Treat the line containing "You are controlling" as the last one, and return every line exactly from the first line of the material below up to it.

------------

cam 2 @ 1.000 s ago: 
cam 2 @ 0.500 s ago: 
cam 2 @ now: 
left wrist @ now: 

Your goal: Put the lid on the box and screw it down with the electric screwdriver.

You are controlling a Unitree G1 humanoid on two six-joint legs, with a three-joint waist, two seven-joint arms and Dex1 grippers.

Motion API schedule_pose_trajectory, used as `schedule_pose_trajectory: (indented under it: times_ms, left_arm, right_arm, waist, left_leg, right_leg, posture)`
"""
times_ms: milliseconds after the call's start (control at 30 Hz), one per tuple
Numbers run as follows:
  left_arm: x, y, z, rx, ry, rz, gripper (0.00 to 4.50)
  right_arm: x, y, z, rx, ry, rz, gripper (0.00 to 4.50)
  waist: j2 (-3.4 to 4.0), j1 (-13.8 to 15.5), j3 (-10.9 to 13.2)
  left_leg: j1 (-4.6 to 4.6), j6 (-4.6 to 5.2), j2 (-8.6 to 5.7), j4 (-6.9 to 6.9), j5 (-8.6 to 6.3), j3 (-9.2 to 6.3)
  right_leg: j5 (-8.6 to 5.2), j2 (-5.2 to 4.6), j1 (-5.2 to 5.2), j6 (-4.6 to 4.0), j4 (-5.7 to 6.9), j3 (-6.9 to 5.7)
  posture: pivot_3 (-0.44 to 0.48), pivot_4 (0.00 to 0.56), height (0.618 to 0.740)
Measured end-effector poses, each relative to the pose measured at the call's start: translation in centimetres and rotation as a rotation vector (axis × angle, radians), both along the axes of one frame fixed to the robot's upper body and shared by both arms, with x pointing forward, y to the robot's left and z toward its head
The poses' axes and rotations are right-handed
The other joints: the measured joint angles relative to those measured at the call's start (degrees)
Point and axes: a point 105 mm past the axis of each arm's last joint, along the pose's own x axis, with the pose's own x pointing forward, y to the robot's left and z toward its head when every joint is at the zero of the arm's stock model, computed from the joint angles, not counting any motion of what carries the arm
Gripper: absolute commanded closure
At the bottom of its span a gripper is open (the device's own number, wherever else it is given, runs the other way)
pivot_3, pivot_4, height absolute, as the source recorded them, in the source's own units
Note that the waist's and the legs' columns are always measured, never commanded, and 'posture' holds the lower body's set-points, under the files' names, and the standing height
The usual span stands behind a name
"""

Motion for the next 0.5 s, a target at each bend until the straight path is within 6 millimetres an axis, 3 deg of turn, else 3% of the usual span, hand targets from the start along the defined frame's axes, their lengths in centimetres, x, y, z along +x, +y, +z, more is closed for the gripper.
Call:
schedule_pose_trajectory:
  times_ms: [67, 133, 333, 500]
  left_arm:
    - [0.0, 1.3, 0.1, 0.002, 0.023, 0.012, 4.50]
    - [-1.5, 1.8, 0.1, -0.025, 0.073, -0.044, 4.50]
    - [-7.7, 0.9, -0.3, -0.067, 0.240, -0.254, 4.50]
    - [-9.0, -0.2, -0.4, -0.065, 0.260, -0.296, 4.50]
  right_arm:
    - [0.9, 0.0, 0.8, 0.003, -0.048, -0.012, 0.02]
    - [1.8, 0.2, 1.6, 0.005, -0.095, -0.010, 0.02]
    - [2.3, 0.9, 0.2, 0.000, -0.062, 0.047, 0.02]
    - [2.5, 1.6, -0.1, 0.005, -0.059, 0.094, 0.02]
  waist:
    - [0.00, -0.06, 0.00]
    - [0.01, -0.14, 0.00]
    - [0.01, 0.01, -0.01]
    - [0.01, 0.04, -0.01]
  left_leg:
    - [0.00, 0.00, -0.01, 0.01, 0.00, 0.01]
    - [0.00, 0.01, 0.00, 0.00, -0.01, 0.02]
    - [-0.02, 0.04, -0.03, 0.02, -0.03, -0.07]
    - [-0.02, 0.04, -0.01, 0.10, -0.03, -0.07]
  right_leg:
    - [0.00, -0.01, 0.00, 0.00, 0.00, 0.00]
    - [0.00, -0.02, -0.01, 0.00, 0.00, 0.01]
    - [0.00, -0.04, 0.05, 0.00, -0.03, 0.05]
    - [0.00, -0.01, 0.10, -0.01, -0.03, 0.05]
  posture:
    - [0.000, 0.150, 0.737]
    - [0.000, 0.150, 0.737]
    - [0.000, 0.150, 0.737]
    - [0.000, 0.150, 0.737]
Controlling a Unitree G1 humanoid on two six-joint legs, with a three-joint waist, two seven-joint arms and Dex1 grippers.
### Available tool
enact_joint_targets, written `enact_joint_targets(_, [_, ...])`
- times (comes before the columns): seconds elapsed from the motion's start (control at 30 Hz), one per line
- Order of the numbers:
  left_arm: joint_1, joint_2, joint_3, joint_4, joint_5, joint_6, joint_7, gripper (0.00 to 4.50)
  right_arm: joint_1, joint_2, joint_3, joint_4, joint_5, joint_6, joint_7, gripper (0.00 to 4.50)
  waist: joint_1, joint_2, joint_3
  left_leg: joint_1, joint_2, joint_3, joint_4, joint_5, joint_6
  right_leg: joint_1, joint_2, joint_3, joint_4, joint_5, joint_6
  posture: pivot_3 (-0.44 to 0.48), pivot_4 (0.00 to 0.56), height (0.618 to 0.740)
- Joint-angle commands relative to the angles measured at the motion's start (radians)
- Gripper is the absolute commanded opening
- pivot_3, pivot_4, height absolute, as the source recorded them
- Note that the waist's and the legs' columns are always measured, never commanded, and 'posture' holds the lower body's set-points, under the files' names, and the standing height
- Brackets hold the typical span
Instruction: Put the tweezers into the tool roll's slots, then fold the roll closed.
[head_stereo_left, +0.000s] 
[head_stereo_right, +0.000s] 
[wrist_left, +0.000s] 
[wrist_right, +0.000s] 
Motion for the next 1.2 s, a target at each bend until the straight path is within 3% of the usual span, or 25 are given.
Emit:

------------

* EXERCISE OUTPUT:
cam 2 @ 1.000 s ago: 
cam 2 @ 0.500 s ago: 
cam 2 @ now: 
left wrist @ now: 

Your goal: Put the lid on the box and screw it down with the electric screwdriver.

You are controlling a Unitree G1 humanoid on two six-joint legs, with a three-joint waist, two seven-joint arms and Dex1 grippers.

No further answer is required.